◆ Task description:
Set down the data below in full and exactly, minus the pictures.

=======

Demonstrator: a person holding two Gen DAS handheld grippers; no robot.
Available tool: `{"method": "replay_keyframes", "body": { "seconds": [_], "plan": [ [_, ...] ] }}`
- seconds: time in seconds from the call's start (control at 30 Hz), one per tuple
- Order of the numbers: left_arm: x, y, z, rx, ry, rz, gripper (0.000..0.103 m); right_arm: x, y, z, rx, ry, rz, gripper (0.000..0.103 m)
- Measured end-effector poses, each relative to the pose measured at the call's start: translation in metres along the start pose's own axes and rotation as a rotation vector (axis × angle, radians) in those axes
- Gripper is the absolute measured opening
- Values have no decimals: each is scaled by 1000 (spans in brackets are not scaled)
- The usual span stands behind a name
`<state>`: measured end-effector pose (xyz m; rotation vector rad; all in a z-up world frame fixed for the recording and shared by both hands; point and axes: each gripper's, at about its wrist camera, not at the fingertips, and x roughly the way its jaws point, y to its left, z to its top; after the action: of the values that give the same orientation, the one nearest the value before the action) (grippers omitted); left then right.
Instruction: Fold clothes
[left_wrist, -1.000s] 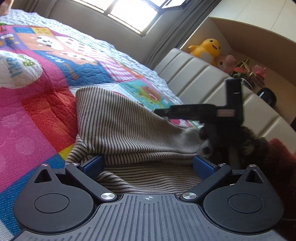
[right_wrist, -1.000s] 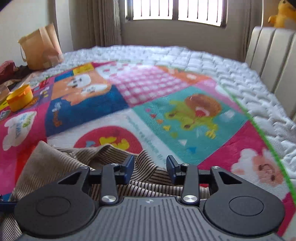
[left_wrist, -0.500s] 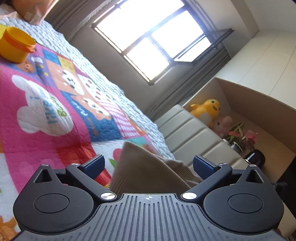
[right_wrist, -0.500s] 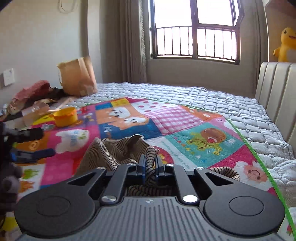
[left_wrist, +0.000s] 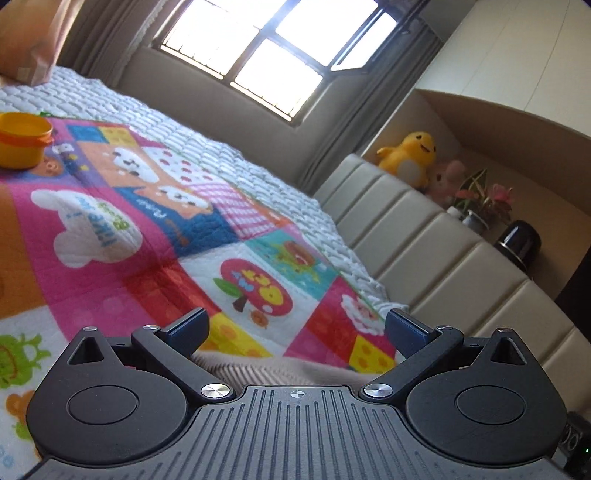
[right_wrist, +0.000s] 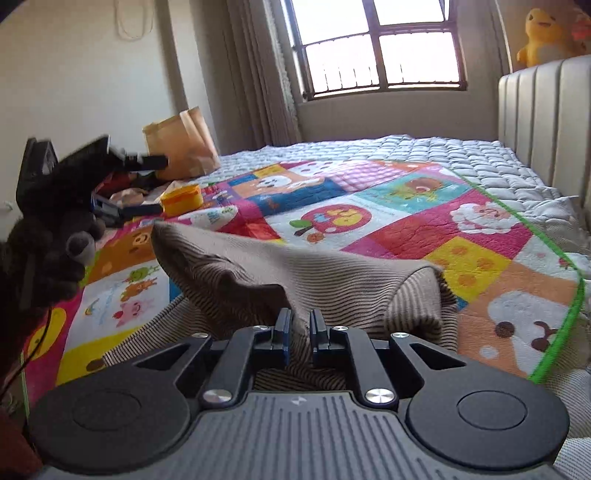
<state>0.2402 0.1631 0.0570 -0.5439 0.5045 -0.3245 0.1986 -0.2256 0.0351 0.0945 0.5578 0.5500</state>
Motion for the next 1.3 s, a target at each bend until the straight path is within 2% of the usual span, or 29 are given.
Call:
{"method": "replay_keyframes", "body": {
  "seconds": [0.03,0.1,0.2,0.23,0.27,0.3,0.33,0.37,0.4,0.43,0.47,0.5,0.6,0.7,0.77,0.83,0.9,0.93,0.97,1.03,1.17,1.2,1.23,1.27,1.3],
  "plan": [
    [1,1,-6,0,31,-2,103,-10,-5,2,26,-20,-13,26],
    [8,2,-17,9,99,-5,103,-23,-22,4,113,-47,-56,60],
    [25,0,-27,5,180,-12,103,-22,-54,4,260,-48,-107,64],
    [32,0,-29,-9,199,-11,103,-16,-63,3,302,-45,-120,67],
    [39,1,-29,-32,217,-5,103,-8,-71,1,340,-40,-133,75],
    [47,3,-30,-59,234,-1,103,2,-78,-2,368,-33,-141,76],
    [54,5,-31,-84,249,-1,103,14,-81,-3,385,-20,-133,76],
    [60,8,-32,-104,259,0,103,27,-81,-4,398,-5,-115,70],
    [64,10,-32,-119,264,3,102,40,-81,-5,411,11,-98,40],
    [65,12,-31,-125,263,6,99,49,-77,-5,415,29,-74,24],
    [64,14,-30,-123,258,11,96,52,-67,-1,397,29,-65,19],
    [63,16,-29,-121,253,15,89,49,-57,5,368,8,-53,17],
    [53,24,-25,-95,229,48,86,25,-33,19,331,-58,8,17],
    [43,39,-27,-47,235,130,86,13,-28,6,356,-11,-1,17],
    [37,51,-32,-49,254,152,86,17,-28,-15,343,68,-73,19],
    [30,59,-35,-71,261,138,87,20,-33,-33,341,103,-139,27],
    [24,64,-37,-91,263,107,89,15,-44,-43,446,73,-99,39],
    [22,62,-36,-99,257,70,95,12,-51,-47,511,51,-65,43],
    [19,59,-35,-107,251,32,97,10,-55,-49,552,30,-43,51],
    [19,54,-35,-115,247,-19,98,17,-53,-48,549,25,-37,59],
    [43,48,-45,-118,288,40,96,41,-42,-49,503,46,-31,63],
    [48,48,-47,-125,291,55,92,48,-38,-49,490,49,-29,63],
    [51,49,-48,-134,286,67,83,53,-35,-46,469,51,-33,58],
    [54,49,-47,-140,281,73,76,58,-33,-42,443,53,-40,38],
    [54,48,-45,-145,278,75,61,59,-32,-36,422,50,-35,24]
  ]
}}
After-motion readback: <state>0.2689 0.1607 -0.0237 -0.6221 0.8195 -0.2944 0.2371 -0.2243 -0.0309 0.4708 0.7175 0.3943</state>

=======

◆ Task solution:
Demonstrator: a person holding two Gen DAS handheld grippers; no robot.
Available tool: `{"method": "replay_keyframes", "body": { "seconds": [_], "plan": [ [_, ...] ] }}`
- seconds: time in seconds from the call's start (control at 30 Hz), one per tuple
- Order of the numbers: left_arm: x, y, z, rx, ry, rz, gripper (0.000..0.103 m); right_arm: x, y, z, rx, ry, rz, gripper (0.000..0.103 m)
- Measured end-effector poses, each relative to the pose measured at the call's start: translation in metres along the start pose's own axes and rotation as a rotation vector (axis × angle, radians) in those axes
- Gripper is the absolute measured opening
- Values have no decimals: each is scaled by 1000 (spans in brackets are not scaled)
- The usual span stands behind a name
`<state>`: measured end-effector pose (xyz m; rotation vector rad; all in a z-up world frame fixed for the recording and shared by both hands; point and axes: each gripper's, at about its wrist camera, not at the fingertips, and x roughly the way its jaws point, y to its left, z to its top; after the action: of the values that give the same orientation, the one nearest the value before the action) (grippers omitted); left then right.
Instruction: Fold clothes
[left_wrist, -1.000s] 
[right_wrist, -1.000s] 
[left_wrist, -0.500s] 
[right_wrist, -0.500s] 
[left_wrist, +0.000s] 
[right_wrist, +0.000s] 
<state>0.2402 0.1631 0.0570 -0.5439 0.5045 -0.3245 0.1986 -0.2256 0.0351 0.0945 0.5578 0.5500</state>
Motion for the next 1.3 s, a target at each bend until the straight path is within 2% of the usual span, or 29 are given.
Call:
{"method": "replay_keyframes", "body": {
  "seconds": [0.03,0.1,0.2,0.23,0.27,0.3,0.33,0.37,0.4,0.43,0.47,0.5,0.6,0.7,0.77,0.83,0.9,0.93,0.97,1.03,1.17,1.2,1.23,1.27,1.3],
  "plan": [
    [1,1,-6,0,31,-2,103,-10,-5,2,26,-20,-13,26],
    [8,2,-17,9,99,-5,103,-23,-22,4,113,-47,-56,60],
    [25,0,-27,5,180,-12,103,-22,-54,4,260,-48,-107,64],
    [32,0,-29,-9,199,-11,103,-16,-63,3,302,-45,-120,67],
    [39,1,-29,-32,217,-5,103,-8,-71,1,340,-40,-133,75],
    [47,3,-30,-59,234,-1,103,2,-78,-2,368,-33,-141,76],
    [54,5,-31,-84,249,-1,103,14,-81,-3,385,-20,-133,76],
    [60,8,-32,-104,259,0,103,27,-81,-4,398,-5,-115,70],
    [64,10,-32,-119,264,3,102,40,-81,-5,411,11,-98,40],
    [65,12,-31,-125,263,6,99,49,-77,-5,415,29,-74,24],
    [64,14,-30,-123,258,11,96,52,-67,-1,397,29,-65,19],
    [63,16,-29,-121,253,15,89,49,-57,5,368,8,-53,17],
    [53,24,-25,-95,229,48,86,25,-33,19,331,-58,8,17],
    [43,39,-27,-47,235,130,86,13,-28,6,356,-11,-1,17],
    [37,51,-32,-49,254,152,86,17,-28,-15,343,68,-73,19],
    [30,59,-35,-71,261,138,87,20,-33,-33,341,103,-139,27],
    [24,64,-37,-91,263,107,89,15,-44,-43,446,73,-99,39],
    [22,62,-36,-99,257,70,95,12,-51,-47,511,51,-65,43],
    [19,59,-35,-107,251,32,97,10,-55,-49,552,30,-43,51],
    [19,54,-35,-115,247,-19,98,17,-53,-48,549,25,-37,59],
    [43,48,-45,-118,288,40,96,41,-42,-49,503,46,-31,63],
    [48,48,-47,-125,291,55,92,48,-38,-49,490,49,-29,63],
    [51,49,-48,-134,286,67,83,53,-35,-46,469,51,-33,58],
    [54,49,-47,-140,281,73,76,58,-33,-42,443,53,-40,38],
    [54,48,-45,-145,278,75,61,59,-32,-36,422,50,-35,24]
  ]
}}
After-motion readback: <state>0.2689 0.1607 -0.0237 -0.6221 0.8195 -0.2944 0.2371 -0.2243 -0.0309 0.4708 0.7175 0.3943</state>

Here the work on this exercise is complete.